El experto Jesús Herrero explica cómo la iconografía lujuriosa de un canecillo de Santo Tomé evadía a los zamoranos de la práctica del sexo en la Edad Media
¿Qué pinta un personaje anónimo exhibiendo de manera provocativa un enorme falo en el canecillo de la iglesia románica de Santo Tomé? ¿Una invitación a la lujuria o una licencia del cantero? Aunque en principio sea difícil de defender, este ejemplo iconográfico, muy habitual, es una inequívoca llamada a la abstinencia y al recato. Así lo interpretaban los zamoranos de la Baja Edad Media, una sociedad muy distinta a la actual, que ve en la mezcla de símbolos sexuales y la Iglesia el principio de un escándalo sin contestación. La imagen esculpida en el templo zamorano es una de las seleccionadas por el experto Jesús Herrero Marcos, que recoge junto a otras increíbles piezas en su libro «La lujuria en la iconografía románica».

Como una suerte de máquina del tiempo, el escritor palentino nos traslada más de un milenio atrás para interpretar de manera correcta las llamativas escenas que dan vida a la piedra en los templos románicos de la región, del norte del país e incluso del sur de Francia. Porque fue a partir del siglo VIII cuando la Iglesia redactó los célebres penitenciales, libros en los que «se especificaban los distintos pecados —en particular, el de la lujuria— y se establecían las penitencias adecuadas». Claro que la mayoría de nuestros antepasados zamoranos no sabían ni leer ni escribir, y la Iglesia se veía obligada a recurrir a la imagen para «adoctrinar a la gente» cuando acudían a los templos, verdaderos espacios de reunión.

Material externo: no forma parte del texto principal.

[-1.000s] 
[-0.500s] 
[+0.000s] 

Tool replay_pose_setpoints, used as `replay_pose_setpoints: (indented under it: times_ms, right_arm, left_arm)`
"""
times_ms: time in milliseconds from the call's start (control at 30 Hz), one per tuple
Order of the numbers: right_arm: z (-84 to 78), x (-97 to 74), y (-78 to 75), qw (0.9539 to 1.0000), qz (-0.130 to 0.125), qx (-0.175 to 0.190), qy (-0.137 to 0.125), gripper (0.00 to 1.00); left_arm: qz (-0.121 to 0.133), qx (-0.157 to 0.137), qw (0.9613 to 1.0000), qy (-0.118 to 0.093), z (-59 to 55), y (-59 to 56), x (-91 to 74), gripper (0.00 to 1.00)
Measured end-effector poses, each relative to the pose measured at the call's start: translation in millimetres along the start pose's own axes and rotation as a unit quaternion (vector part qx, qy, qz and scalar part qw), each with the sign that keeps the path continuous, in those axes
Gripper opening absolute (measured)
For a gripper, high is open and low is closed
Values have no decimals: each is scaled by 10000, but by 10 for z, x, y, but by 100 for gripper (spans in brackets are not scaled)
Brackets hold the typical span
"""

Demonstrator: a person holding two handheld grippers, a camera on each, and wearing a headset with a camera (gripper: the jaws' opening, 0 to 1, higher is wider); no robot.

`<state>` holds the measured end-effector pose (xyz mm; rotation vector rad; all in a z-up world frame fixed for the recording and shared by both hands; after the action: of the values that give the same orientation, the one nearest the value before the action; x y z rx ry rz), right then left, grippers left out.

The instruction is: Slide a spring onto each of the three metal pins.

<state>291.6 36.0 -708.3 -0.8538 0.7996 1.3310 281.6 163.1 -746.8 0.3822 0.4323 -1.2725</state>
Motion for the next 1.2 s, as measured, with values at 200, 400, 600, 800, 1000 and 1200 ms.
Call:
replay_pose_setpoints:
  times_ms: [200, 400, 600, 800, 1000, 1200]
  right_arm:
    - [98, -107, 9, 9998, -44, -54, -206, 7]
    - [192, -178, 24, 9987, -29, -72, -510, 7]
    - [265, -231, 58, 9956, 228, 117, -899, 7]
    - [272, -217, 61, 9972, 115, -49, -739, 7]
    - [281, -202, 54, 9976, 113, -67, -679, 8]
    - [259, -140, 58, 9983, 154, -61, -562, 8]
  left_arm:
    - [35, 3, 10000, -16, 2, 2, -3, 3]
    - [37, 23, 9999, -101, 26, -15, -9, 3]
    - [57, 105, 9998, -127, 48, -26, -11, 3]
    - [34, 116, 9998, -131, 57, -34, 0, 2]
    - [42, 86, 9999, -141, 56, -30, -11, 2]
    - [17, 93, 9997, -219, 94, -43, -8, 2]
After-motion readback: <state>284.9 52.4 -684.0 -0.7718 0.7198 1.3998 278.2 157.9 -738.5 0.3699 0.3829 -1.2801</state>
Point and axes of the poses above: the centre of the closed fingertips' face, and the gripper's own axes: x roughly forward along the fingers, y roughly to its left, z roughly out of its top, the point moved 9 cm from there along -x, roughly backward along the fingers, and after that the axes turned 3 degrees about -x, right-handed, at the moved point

En este caso, con afán de eternidad, como la piedra nos ha demostrado a través de su resistencia al paso del tiempo. Como explica Herrero Marcos, aquellos canecillos eran «como las actuales señales de tráfico, que señalaban un peligro inminente con un solo grafismo». El experto añade que «cuando veían una imagen de éstas, la asociaban rápidamente a un pecado, asociado a un número de penitencias: tres cuaresmas a pan y agua, o tres años, o toda la vida...». Un sistema basado en el miedo que funcionaba «de maravilla». En el caso del sexo, la propia sociedad medieval imponía su práctica con el objetivo único de obtener descendencia. La carestía económica generalizada convertía el matrimonio en una suerte de negocio, que sólo excepcionalmente podía conjugar el amor entre los cónyuges. Así, este sentimiento era directamente comparado con la lujuria, ajeno al matrimonio y emparentado con el disfrute, un pecado que tenía su castigo. Así, si un fiel acudía a misa y veía identificado su mal, tenía la obligación moral de confesarse y pagar la pena.
Claro que el precio no era igual para todos. «Si eras un señor poderoso con mucho dinero, contratabas a varios pobres de solemnidad y ellos hacían la penitencia, los ponía a rezar durante un par de horas y asunto resuelto», asevera Jesús Herrero, que admite esta suerte de delegación como una vía de escape. Pero, ¿el clero estaba exento de estas advertencias? «El clero no estaba libre de pecado, y de hecho, había mucha iconografía dedicada a los sacerdotes», aclara el autor. En la iglesia de San Juan de Amandi, en Villaviciosa, existe una clara referencia con un religioso que alza su levita y un jabalí intenta arrebatarle su miembro sexual.
Terror ante el infierno

En Zamora existe uno de los ejemplos «más interesantes» de este tipo de iconografía en Santo Tomé, como reconoce el autor del libro monográfico. Se trata de un personaje que exhibe su falo de manera provocativa, que «recuerda a la representación de un dios surgida hace más de cinco mil años», y que hoy se encuentra en el Museo Arqueológico de Atenas. Entonces, su significado se refería a la fertilidad, pero el arraigo de estas imágenes en la sociedad se perpetuó y obligó a la Iglesia a asumirlas, pero con un significado muy diferente. En la iglesia zamorana, el dios que favorecía las cosechas se transforma en una provocación sexual, símbolo de la lujuria y, por lo tanto, penada con un castigo ejemplar. El mayor de ellos, el infierno, debió de infundir un temor tal, que los fieles lo tenían en cuenta antes de hacer l o que la Iglesia pensaba que no debían.